1967年早々に、タミーはモータウンによりマーヴィン・ゲイのデュエット・パートナーに選ばれた[4]。マーヴィンは過去にメリー・ウェルズ、キム・ウェストンとのデュエットをリリースしていた。
マーヴィンはタミーと共にレコーディングするまで、彼女がどの程度の実力か知らなかった。最初のレコーディングはアシュフォード&シンプソン作のシングル「エイント・ノー・マウンテン・ハイ・イナフ」(Ain’t No Mountain High Enough)だった。この曲はビルボード・ホット100の19位、R&Bチャートの3位を記録。タミーは一躍スターの仲間入りを果たした。次作「ユア・プレシャス・ラヴ」(Your Precious Love)も同様にビルボード5位、R&Bチャート2位のヒットとなった。1967年夏には彼らの最初の3枚のシングルも含まれたアルバム「ユナイテッド」(United)がリリースされ、R&Bアルバム・チャート7位を記録した。[5]
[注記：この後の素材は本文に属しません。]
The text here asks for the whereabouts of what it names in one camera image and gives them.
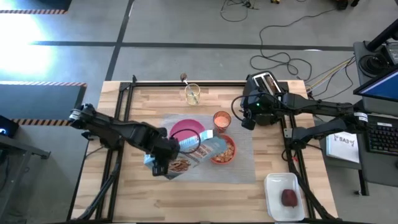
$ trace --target glass cup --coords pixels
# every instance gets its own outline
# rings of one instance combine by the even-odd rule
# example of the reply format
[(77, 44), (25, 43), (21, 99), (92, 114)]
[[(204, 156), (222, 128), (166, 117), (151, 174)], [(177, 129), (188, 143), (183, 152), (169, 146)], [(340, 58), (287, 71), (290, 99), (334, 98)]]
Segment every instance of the glass cup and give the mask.
[(196, 84), (189, 84), (185, 87), (185, 100), (189, 105), (197, 105), (200, 101), (200, 87)]
[(218, 132), (223, 133), (231, 124), (231, 116), (225, 111), (219, 111), (214, 114), (213, 122)]

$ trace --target snack bag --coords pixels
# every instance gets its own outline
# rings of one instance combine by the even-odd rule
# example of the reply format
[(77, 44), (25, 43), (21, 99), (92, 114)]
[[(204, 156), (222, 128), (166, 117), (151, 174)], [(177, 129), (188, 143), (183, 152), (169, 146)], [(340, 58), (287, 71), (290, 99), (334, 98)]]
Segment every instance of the snack bag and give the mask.
[[(199, 163), (215, 157), (218, 154), (223, 153), (227, 150), (226, 141), (215, 135), (213, 130), (207, 130), (199, 134), (201, 144), (197, 151), (189, 154), (183, 154), (181, 152), (192, 152), (194, 151), (199, 143), (198, 136), (193, 136), (183, 141), (180, 141), (180, 153), (176, 160), (170, 161), (169, 173), (165, 175), (166, 178), (172, 180), (184, 172), (193, 169)], [(150, 155), (144, 156), (144, 164), (152, 170), (154, 158)]]

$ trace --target orange bowl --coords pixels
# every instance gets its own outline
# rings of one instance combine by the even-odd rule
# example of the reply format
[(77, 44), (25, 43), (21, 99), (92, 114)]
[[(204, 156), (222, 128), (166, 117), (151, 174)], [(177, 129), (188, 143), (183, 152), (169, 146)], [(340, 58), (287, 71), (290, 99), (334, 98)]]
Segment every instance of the orange bowl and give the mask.
[(221, 165), (229, 164), (232, 160), (234, 160), (234, 158), (235, 158), (235, 156), (236, 156), (236, 145), (235, 145), (235, 142), (232, 140), (232, 138), (229, 137), (229, 136), (227, 136), (226, 134), (220, 134), (220, 136), (221, 136), (227, 143), (230, 143), (230, 144), (234, 147), (234, 151), (233, 151), (233, 153), (232, 153), (232, 158), (231, 158), (230, 160), (226, 161), (226, 162), (218, 162), (218, 161), (216, 161), (216, 160), (214, 159), (214, 157), (213, 157), (213, 158), (211, 158), (211, 161), (214, 162), (215, 164), (221, 164)]

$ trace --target orange and black striped tape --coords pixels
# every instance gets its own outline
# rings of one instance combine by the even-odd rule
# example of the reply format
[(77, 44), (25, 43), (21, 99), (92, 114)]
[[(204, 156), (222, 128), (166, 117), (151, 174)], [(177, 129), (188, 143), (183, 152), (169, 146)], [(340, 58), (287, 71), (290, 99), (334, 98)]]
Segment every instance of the orange and black striped tape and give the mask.
[(0, 13), (8, 14), (65, 14), (68, 11), (63, 9), (15, 9), (0, 10)]
[(59, 119), (11, 119), (19, 125), (38, 125), (38, 126), (69, 126), (68, 120)]
[(80, 82), (20, 82), (20, 81), (0, 81), (0, 85), (50, 85), (50, 86), (83, 86), (87, 83)]

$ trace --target orange cup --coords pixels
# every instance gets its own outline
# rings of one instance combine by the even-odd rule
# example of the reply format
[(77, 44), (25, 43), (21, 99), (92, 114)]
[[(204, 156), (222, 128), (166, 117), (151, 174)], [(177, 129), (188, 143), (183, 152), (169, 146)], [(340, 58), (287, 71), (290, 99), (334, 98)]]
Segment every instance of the orange cup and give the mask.
[(225, 111), (219, 111), (214, 114), (213, 122), (218, 132), (223, 133), (231, 124), (231, 116)]
[(236, 155), (236, 145), (235, 142), (232, 140), (231, 137), (227, 136), (226, 134), (220, 134), (220, 136), (228, 143), (230, 143), (233, 147), (234, 147), (234, 152), (232, 154), (232, 158), (226, 162), (218, 162), (216, 160), (214, 160), (213, 158), (211, 158), (211, 161), (214, 162), (215, 164), (220, 164), (220, 165), (225, 165), (225, 164), (229, 164), (230, 162), (232, 162), (232, 160), (234, 160), (235, 155)]

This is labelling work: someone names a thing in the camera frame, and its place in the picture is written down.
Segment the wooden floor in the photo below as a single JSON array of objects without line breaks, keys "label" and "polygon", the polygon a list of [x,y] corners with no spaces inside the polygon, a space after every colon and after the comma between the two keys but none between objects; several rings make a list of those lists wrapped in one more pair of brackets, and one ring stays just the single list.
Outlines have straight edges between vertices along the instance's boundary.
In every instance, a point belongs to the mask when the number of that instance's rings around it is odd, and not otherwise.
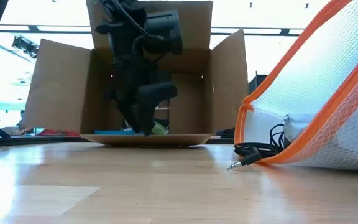
[{"label": "wooden floor", "polygon": [[229,145],[0,148],[0,223],[358,223],[358,174],[235,160]]}]

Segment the green object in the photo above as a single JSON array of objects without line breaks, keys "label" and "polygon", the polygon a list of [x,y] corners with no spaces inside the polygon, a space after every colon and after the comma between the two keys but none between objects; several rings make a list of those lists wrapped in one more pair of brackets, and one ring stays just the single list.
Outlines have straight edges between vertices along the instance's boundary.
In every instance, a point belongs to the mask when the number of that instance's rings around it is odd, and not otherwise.
[{"label": "green object", "polygon": [[160,123],[154,121],[154,127],[152,128],[152,134],[153,135],[166,135],[169,131],[162,126]]}]

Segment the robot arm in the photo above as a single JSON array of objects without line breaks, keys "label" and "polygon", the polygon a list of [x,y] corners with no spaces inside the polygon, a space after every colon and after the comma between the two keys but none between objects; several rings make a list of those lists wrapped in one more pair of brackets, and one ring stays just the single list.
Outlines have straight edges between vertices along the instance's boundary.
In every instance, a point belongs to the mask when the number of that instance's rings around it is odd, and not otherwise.
[{"label": "robot arm", "polygon": [[137,0],[97,0],[110,17],[96,32],[108,35],[113,55],[112,80],[106,96],[117,102],[124,119],[146,136],[154,127],[158,104],[177,96],[170,74],[159,70],[151,54],[181,54],[182,41],[176,11],[147,14]]}]

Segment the cardboard box flap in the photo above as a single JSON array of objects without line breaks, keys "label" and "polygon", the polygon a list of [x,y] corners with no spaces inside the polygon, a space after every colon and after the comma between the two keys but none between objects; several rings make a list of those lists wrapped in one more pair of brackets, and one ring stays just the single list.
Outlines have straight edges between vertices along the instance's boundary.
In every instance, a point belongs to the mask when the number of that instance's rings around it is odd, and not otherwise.
[{"label": "cardboard box flap", "polygon": [[[141,1],[146,11],[177,10],[184,49],[209,49],[212,1]],[[107,35],[96,33],[106,13],[95,0],[86,0],[95,48],[110,48]]]},{"label": "cardboard box flap", "polygon": [[233,128],[242,99],[248,95],[244,33],[233,33],[211,51],[206,80],[214,131]]},{"label": "cardboard box flap", "polygon": [[24,124],[80,131],[91,50],[41,40]]}]

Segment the cardboard box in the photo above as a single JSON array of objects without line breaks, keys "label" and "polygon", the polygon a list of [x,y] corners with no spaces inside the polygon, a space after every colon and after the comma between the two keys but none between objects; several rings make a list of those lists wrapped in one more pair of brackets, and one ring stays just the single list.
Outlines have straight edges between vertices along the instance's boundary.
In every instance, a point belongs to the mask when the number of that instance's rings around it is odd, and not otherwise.
[{"label": "cardboard box", "polygon": [[[178,96],[163,102],[156,116],[168,118],[170,134],[182,134],[181,138],[200,133],[208,137],[234,127],[248,93],[242,29],[210,50],[212,2],[143,3],[147,12],[177,10],[183,37],[183,54],[167,55],[159,63],[161,69],[172,72]],[[107,36],[94,29],[104,12],[93,0],[87,0],[87,7],[95,49],[41,41],[25,107],[26,125],[77,131],[88,139],[95,129],[119,129],[121,115],[113,101],[102,97],[112,57]]]}]
元来ステージ恐怖症であったマーヴィンであるが、タミーに触発され共にライヴ・パフォーマンスをするようにもなった。タミーはスターとしての地位を確立する一方、幼少期からの頭痛が継続的に発症するようになっていった。彼女は痛みを訴えたが、周囲は充分に活動できると思っていた。しかし1967年10月14日、ヴァージニア州のハンプデン・シドニー大学での公演中タミーは倒れ、後に医者がタミーの脳の右側に悪性腫瘍を発見した。[6]
最初の手術後、タミーはマーヴィンとのデュエットで「エイント・ナッシング・ライク・ザ・リアル・シング」(Ain’t Nothing Like The Real Thing)、「ユーアー・オール・アイ・ニード・トゥ・ゲット・バイ」(You’re All I Need To Get By)をレコーディング。両作ともR&Bチャート1位の大ヒットとなった。[7]1968年8月には両作を収めたアルバム「ユーアー・オール・アイ・ニード」(You’re All I Need)がリリースされ、ヒットした。
しかしタミーの楽観視に反し脳腫瘍の病状は悪化し、更なる手術が必要となった。病気が原因で1969年までに彼女はステージでの演奏活動から引退することとなった。1969年1月には最初で最後のソロ・アルバム「イレジスティブル」(Irresistible)が発表されたが、タミーの病状では新しい録音が出来なかったため、このアルバムは1965年から1968年に録られた音源で構成されている。1969年9月にはマーヴィンとのデュエット3作目、「イージー」(Easy)がリリースされるが、後年マーヴィンは本作の新録にはタミーが参加していないと公表している。タミーの代わりを作曲兼プロデュース・チーム、アシュフォード&シンプソンのヴァレリー・シンプソンが歌っている。
ヴァレリー・シンプソンは、マーヴィンの歌入れ時にタミーの代役をしたことは認め、後にタミーの歌に差し替えたと主張している。真相は不明である。(但し僅かではあるが数曲はタミーの過去のソロ音源にマーヴィンが歌を重ねているため、アルバムすべてが疑わしい訳ではない。)1969年の終わり、マーヴィンのアポロ・シアター公演にタミーは車椅子で訪れた。タミーを見つけたマーヴィンはタミーの元に駆けつけ、共に「ユーアー・オール・アイ・ニード・トゥ・ゲット・バイ」を歌う。これがタミーにとって最後のパフォーマンスとなった。
1970年早々にはタミーは車椅子に固定され、視力と髪を失った。体重は42kgまで落ちた。1月21日、8回目の手術後タミーは昏睡状態に落ち入り、3月16日、脳腫瘍による合併症で死去した。[8]25歳の誕生日まであとひと月ほどであった。
タミーの葬儀はフィラデルフィアのジェーンズ・メソジスト教会で行われた。タミーの婚約者によると、タミーの母は怒りからモータウン関係者の参列を一切させなかったが、唯一、マーヴィン・ゲイのみが許された。マーヴィンは「ユーアー・オール・アイ・ニード・トゥ・ゲット・バイ」が流れる中、追悼の言葉を述べた。マーヴィンの伝記作者数人は、マーヴィンはタミーの死を完全に乗り越えることは無く、それが彼の鬱病と薬物乱用を招いた、と語っている。また彼の1971年の傑作「ホワッツ・ゴーイン・オン」(What’s Going On)も、タミーの死に対する反応のひとつとしている。